Highly contagious COVID-19 subvariants pose threat to immune protection

pharmafile | July 7, 2022 | News story | Business Services  

The COVID-19 subvariants BA.4 and BA.5 have been found to be the most contagious variants yet, and are better able to evade immunity afforded by vaccines and previous infections. The BA.5 subvariant accounted for nearly 54% of the US’ COVID-19 cases, as of 2 July.

An FDA advisory committee has recommended that COVID-19 vaccine makers target these two subvariants of Omicron. The CDC reported in June that the Omicron subvariants BA.4 and BA.5 had become dominant in the US. This was revised on 5 July, stating that BA.5 infections made up over half on new cases.

“They’re taking over, so clearly they’re more contagious than earlier variants of omicron,” shared David Montefiori, a professor at the Human Vaccine Institute at Duke University Medical Centre. He went on to highlight that BA.4 and BA.5 are an estimated three times less sensitive to the existing neutralising antibodies from current COVID-19 vaccines, compared to the original variant, BA.1.

Further research has suggested that BA.4 and BA.5 are four times more resistant to antibodies from vaccines than BA.2. This more transmissible subvariant of Omicron replaced the original variant as the US’ dominant cause of cases in April 2022, during which time it accounted for around 60% of cases.

Omicron began as three subvariants, BA.1, BA.2, and BA.3. All were genetically distinct enough to be categorised as separate variants. A recent pre-print publication from a series of lab-based, cell-culture experiments by a research group in Japan found that BA.4/5 was able to replicate more effectively in the lungs than in BA.2. In hamster experiments, the subvariant developed into more serious disease. However, data from South Africa and the UK has found that the surge in BA.4/5 cases did not see a major increase in severe disease and death. 

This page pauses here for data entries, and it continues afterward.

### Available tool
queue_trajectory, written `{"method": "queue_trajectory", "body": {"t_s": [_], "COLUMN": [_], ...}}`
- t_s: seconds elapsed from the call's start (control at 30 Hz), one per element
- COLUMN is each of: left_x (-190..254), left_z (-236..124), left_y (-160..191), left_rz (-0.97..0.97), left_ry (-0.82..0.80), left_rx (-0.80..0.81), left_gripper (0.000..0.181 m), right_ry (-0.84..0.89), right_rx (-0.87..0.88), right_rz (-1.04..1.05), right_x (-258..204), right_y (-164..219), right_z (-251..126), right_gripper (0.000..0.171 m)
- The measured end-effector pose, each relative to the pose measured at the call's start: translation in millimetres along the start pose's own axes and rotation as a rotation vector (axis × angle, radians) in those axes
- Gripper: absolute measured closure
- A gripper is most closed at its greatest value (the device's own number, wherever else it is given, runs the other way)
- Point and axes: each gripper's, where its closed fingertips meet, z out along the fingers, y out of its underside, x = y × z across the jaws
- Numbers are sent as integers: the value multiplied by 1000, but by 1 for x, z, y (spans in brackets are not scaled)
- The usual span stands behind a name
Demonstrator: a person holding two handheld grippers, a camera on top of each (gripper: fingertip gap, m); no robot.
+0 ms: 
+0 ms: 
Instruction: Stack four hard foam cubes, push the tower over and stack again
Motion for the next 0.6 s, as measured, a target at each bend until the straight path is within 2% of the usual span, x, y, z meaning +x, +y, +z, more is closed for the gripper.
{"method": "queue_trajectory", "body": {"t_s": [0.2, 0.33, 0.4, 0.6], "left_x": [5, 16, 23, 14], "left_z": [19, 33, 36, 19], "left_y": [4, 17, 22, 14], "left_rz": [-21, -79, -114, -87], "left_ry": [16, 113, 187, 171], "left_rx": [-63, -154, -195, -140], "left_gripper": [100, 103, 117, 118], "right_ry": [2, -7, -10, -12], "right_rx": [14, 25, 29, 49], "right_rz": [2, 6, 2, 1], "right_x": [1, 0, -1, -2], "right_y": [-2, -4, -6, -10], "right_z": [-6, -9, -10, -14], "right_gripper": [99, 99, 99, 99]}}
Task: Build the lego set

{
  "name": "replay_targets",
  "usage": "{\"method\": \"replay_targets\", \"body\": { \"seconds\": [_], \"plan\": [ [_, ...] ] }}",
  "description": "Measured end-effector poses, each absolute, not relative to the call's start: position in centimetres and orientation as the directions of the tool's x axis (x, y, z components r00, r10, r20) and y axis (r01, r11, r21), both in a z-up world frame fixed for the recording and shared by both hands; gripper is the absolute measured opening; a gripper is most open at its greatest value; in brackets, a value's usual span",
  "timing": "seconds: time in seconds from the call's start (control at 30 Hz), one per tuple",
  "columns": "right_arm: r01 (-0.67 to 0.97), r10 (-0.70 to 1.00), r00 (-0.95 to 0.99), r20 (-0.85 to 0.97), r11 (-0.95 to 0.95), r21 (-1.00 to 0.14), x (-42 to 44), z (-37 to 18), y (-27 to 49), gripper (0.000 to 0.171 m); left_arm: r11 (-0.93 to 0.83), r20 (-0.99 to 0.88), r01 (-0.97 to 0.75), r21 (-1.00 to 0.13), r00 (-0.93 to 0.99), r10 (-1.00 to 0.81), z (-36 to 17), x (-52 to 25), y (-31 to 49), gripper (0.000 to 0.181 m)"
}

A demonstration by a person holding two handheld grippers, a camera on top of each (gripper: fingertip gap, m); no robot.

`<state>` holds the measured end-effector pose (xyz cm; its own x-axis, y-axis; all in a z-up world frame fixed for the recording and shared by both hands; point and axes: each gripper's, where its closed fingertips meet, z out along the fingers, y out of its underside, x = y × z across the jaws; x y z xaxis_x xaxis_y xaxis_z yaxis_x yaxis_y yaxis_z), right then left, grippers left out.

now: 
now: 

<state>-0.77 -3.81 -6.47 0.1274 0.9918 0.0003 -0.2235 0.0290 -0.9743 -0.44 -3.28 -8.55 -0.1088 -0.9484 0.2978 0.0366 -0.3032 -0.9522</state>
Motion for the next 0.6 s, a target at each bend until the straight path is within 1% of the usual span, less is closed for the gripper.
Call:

Francois Balloux, director of the University College London Genetics Institute, shared that the resistance of the subvariants to antibodies from vaccines is the likely reason these variants have taken over, NBC reported: “At this stage now, I think all these variants actually are roughly equally transmissible, so there’s not a huge difference,” he said.”It’s just some are slightly better at infecting people who have been vaccinated or infected by previous variants.”